◆ Exercise aim
Given the records below, would you repeat exactly the lines that begin at the one containing "point(398, 243)" and end at the one containing "point(192, 177)", inclusive?

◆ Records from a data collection
────
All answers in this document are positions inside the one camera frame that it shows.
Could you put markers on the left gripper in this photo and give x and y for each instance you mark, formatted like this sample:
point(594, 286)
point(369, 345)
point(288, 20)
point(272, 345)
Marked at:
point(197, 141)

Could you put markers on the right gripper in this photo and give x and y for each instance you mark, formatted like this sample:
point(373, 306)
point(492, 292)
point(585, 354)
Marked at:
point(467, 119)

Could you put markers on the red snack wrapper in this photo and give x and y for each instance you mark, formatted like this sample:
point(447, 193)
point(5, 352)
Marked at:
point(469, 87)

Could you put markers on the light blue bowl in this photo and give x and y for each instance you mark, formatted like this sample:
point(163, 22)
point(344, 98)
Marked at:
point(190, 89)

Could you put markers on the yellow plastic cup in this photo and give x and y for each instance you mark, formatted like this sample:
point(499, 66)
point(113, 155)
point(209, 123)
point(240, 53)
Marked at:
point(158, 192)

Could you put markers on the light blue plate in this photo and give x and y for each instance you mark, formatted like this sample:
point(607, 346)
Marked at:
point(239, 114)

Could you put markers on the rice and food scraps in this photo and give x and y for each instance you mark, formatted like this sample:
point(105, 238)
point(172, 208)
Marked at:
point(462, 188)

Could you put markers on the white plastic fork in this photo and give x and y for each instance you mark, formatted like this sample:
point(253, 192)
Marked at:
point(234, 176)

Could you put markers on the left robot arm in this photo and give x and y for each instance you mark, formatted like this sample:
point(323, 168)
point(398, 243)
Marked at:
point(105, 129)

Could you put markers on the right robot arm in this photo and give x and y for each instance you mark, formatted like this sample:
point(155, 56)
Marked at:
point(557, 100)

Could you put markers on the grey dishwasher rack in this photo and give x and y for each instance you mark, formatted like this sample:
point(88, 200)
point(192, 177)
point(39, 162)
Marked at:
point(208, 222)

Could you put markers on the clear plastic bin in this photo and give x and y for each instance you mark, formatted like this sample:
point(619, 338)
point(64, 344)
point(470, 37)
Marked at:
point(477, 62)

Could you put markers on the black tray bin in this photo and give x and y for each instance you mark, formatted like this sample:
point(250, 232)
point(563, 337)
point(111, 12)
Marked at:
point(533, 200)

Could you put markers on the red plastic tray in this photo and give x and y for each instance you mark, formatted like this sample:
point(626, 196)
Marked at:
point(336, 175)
────
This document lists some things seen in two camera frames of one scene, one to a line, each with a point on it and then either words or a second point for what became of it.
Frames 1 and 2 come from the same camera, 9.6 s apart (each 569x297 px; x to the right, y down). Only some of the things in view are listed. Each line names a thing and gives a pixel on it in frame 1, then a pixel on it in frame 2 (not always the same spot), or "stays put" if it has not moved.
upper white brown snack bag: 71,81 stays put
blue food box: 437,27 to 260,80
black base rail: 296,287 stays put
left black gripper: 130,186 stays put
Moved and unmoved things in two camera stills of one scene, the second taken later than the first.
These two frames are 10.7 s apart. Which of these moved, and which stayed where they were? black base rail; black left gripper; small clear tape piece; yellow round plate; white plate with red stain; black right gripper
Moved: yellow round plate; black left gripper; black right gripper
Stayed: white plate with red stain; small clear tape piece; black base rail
────
◆ Answer box
point(398, 243)
Marked at:
point(105, 129)

Could you put markers on the right robot arm in this photo and give x and y for each instance you mark, formatted like this sample:
point(155, 56)
Marked at:
point(557, 100)

Could you put markers on the grey dishwasher rack in this photo and give x and y for each instance you mark, formatted like this sample:
point(88, 200)
point(192, 177)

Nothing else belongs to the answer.